A violent surfacing of adolescence (which has little in common with Tarkington's earlier, broadly comic, Seventeen) has a compulsive impact.
"Nobody big except me" is the dream world of Holden Caulfield and his first person story is down to the basic, drab English of the pre-collegiate. For Holden is now being bounced from fancy prep, and, after a vicious evening with hall- and roommates, heads for New York to try to keep his latest failure from his parents. He tries to have a wild evening (all he does is pay the check), is terrorized by the hotel elevator man and his on-call whore, has a date with a girl he likes—and hates, sees his 10 year old sister, Phoebe.

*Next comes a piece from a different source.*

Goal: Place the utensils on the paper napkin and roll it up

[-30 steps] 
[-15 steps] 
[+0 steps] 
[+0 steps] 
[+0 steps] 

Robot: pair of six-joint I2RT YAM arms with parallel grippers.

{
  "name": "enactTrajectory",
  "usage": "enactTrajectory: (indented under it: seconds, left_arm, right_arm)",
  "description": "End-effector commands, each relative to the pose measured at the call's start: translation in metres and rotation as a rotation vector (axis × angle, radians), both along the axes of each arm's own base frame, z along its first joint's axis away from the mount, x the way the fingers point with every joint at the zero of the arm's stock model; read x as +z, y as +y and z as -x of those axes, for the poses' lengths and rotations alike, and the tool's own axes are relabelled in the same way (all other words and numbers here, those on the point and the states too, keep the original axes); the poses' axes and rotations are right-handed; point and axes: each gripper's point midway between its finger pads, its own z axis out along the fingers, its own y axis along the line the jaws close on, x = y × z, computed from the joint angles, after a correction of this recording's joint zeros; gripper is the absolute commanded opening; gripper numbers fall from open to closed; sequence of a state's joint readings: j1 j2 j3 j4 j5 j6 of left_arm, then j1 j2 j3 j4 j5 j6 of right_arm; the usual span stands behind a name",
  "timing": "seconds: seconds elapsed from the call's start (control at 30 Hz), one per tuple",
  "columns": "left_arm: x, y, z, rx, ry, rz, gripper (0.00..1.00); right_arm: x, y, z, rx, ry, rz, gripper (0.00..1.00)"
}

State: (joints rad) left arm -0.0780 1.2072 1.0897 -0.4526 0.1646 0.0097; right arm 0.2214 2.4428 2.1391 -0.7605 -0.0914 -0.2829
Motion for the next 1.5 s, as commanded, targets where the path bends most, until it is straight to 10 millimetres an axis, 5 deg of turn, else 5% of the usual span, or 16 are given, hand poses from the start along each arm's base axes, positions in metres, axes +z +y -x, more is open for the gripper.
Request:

He also visits a sympathetic English teacher after trying on a drunken session, and when he keeps his date with Phoebe, who turns up with her suitcase to join him on his flight, he heads home to a hospital siege. This is tender and true, and impossible, in its picture of the old hells of young boys, the lonesomeness and tentative attempts to be mature and secure, the awful block between youth and being grown-up, the fright and sickness that humans and their behavior cause the challenging, the dramatization of the big bang. It is a sorry little worm's view of the off-beat of adult pressure, of contemporary strictures and conformity, of sentiment….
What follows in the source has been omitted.